Là, je pense que l'écart s'est quand même réduit. Mais il y a encore trop d'écart. Il faudrait se concentrer pour développer absolument les plus petites équipes. Pour qu'une fille qui n'est pas titulaire à Lyon se dise : "OK, je vais aller dans tel club et je ne vais pas trop perdre au change". Il y a quelques années de ça, une joueuse préférait faire la doublure à Lyon ou à Paris plutôt qu'aller jouer dans un autre club. Parce que l'écart de niveau et d'infrastructures était trop important.
C'est aussi au niveau du staff technique que la différence peut se faire ?

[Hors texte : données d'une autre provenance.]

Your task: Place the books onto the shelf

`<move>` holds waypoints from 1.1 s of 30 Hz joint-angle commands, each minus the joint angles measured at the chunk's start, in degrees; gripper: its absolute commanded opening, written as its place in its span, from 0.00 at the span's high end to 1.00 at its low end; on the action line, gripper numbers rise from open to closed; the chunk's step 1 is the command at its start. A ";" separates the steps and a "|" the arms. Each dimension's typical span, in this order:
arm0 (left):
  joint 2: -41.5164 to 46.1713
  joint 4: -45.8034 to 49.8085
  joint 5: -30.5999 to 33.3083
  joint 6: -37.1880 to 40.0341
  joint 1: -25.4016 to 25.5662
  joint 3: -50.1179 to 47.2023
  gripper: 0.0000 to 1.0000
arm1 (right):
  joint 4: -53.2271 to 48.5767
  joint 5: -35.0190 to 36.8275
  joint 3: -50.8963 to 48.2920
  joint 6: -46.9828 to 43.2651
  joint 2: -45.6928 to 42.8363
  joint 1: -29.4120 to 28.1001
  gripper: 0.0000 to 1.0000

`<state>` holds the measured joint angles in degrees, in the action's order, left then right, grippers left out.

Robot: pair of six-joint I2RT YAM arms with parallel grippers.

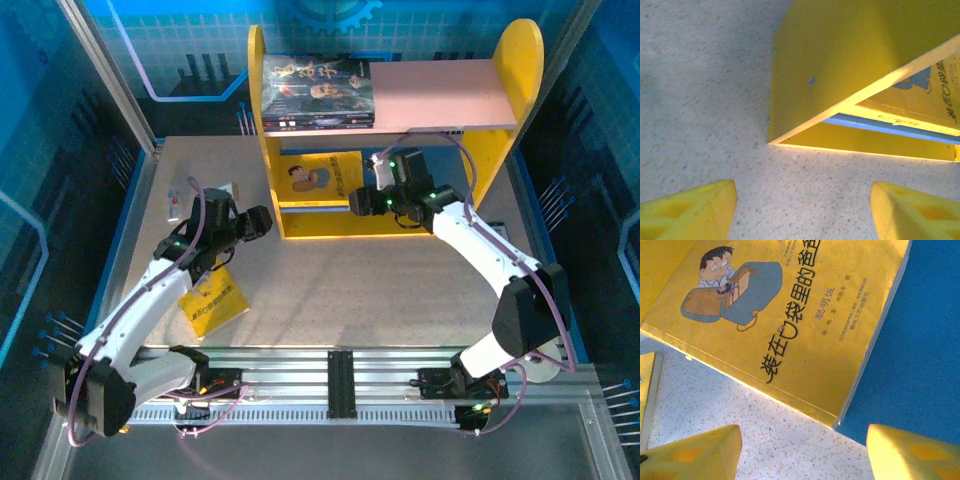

Ce n'est pas parce que tu as été un grand joueur que tu seras un grand entraîneur. Mais tu as une autre sensibilité. Notre entraîneur, Gianpiero Piovani, a joué en Serie A. L'entraîneur des gardiens, Raffaele Nuzzo a été remplaçant à l'Inter. Il a gagné la Coupe de l'UEFA. On a un adjoint, on a deux préparateurs, ça ressemble à un staff que tu vas retrouver dans les top équipes françaises. Pas forcément à Lyon ou Paris, mais à Montpellier, Bordeaux... Tu as le team manager qui s'occupe de l'extra-sportif, tu as deux magasiniers qui installent tout dans les vestiaires. Quand tu es joueuse, c'est valorisant. Tu arrives et tu ne penses qu'au foot.
Tu es placée dans les meilleures dispositions pour ne penser qu'au foot. C'est ça aussi que les joueuses dénoncent. Les gens disent que l'on veut les mêmes salaires que les garçons. Ce n'est pas ça ! On sait très bien qu'on ne rapporte pas ce qu'un garçon rapporte. C'est logique, qu'à l'heure actuelle, on ne possède pas les mêmes salaires. C'est sur toutes les choses autour ! En France, en terme de reconnaissance de la joueuse, on peut faire mieux.